Later on, when studying medicine, I tried to put an end to these returns to the past, seeing them as a sign of sentimental weakness, shameful for a prospective army doctor. I stopped being ashamed of them when I realized that night had had nothing in common with the soft-heartedness wrung from us by a happy childhood. For there had been no happy childhood. Only that night when, venturing across the frontier into the world, the child took fright and, through the magic of an unknown language, was able to retreat for a little longer into his earlier universe.
This was the universe I always returned to in my flights from the suffocations of life. And when, having joined the army, I found myself looking after soldiers in the undeclared wars waged by the empire at all four corners of the globe, little by little this night of the child became the sole remaining trace that allowed me to go on recognizing myself.

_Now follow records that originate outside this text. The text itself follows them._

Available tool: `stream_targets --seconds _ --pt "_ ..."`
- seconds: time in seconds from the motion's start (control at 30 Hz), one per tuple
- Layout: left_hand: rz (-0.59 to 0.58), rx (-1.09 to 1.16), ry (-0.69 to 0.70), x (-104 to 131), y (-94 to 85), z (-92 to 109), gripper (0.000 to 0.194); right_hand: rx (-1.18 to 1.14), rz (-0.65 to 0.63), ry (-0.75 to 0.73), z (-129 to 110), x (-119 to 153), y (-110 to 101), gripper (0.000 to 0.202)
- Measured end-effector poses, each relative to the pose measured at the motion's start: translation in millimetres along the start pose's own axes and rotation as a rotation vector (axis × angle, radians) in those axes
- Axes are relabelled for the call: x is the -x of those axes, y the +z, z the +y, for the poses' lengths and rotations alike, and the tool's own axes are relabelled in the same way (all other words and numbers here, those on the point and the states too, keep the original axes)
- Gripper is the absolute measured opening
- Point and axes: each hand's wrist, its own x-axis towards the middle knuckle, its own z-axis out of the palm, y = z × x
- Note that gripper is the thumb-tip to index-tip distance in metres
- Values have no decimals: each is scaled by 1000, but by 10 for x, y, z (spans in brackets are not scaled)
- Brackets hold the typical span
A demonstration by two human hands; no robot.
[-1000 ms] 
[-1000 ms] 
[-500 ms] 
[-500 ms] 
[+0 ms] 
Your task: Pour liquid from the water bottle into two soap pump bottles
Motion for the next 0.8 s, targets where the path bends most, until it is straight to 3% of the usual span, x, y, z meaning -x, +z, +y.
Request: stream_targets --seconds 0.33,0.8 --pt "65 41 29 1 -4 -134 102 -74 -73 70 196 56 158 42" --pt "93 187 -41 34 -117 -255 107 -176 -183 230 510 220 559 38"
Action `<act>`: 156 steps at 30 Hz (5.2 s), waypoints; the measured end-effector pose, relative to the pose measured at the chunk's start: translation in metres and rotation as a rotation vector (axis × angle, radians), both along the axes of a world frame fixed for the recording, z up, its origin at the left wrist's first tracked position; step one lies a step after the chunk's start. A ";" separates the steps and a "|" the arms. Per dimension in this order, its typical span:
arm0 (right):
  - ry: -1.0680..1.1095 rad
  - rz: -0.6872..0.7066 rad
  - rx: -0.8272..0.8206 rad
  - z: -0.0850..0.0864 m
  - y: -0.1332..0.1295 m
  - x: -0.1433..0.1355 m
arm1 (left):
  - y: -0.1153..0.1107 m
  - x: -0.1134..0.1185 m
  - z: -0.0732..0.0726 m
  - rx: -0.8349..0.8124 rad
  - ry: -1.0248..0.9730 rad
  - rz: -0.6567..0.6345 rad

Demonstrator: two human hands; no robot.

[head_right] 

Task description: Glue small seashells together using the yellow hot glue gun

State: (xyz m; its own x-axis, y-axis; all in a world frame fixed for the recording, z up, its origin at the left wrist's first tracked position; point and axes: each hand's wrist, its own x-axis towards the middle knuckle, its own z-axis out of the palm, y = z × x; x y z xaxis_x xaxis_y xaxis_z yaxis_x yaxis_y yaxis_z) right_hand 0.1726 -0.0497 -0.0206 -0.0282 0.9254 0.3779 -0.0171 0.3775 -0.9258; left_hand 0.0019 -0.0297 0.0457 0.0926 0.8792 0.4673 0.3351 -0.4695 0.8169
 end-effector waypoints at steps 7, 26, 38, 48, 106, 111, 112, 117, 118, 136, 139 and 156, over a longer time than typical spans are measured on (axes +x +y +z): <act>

One day this trace was obliterated.
At first I convinced myself that the very last wounded man did exist. At the end of the very last war. Wars, I told myself, 'were small now, local, or so the diplomats said. So, logically, an end to them was thinkable. But I discovered soon enough that it was the big wars that came to an end, not the little ones; these were simply a continuation of the others in peacetime. For the first few months, perhaps a whole year, I kept a diary: customs of the country, characteristics of the inhabitants, scraps of life stories that wounded men confided to me. Then on to another country, another war, and I perceived that the differences in terrain and customs were increasingly blurred by the routine of fighting, with its monotony of suffering and cruelty, which is the same under every sky. Ethiopia, Angola, Afghanistan… Now the pages of my diary disgusted me, with their tone of the nosy tourist and the detachment of the observer who plans to leave tomorrow. By now I knew that I would not be leaving. My dreams were no longer peopled with human faces but with the gaping grins of wounds. Each had its singular smile, sometimes broad and fleshy, sometimes with an indented gash blackened with burns. And, like the filter on a camera, the same light colored all these dreams, the color of dirty blood, of rust on the carcasses of armored vehicles, of the reddish dust raised by helicopters bringing fresh wounded to the hospital. Often the same vision woke me: what I was stitching up was not the gaping grin of a wound but lips trying to speak. I would get up and, for several seconds after being switched on, the light seemed to alleviate the raging furnace where an old electric fan kept churning away. My watch showed it was the hour at which soldiers returned from night operations. Standing at the mirror, I would try to reassemble the man I must once more become in the morning. I would make the effort for several seconds, then return to the child hidden in the mountains of the Caucasus.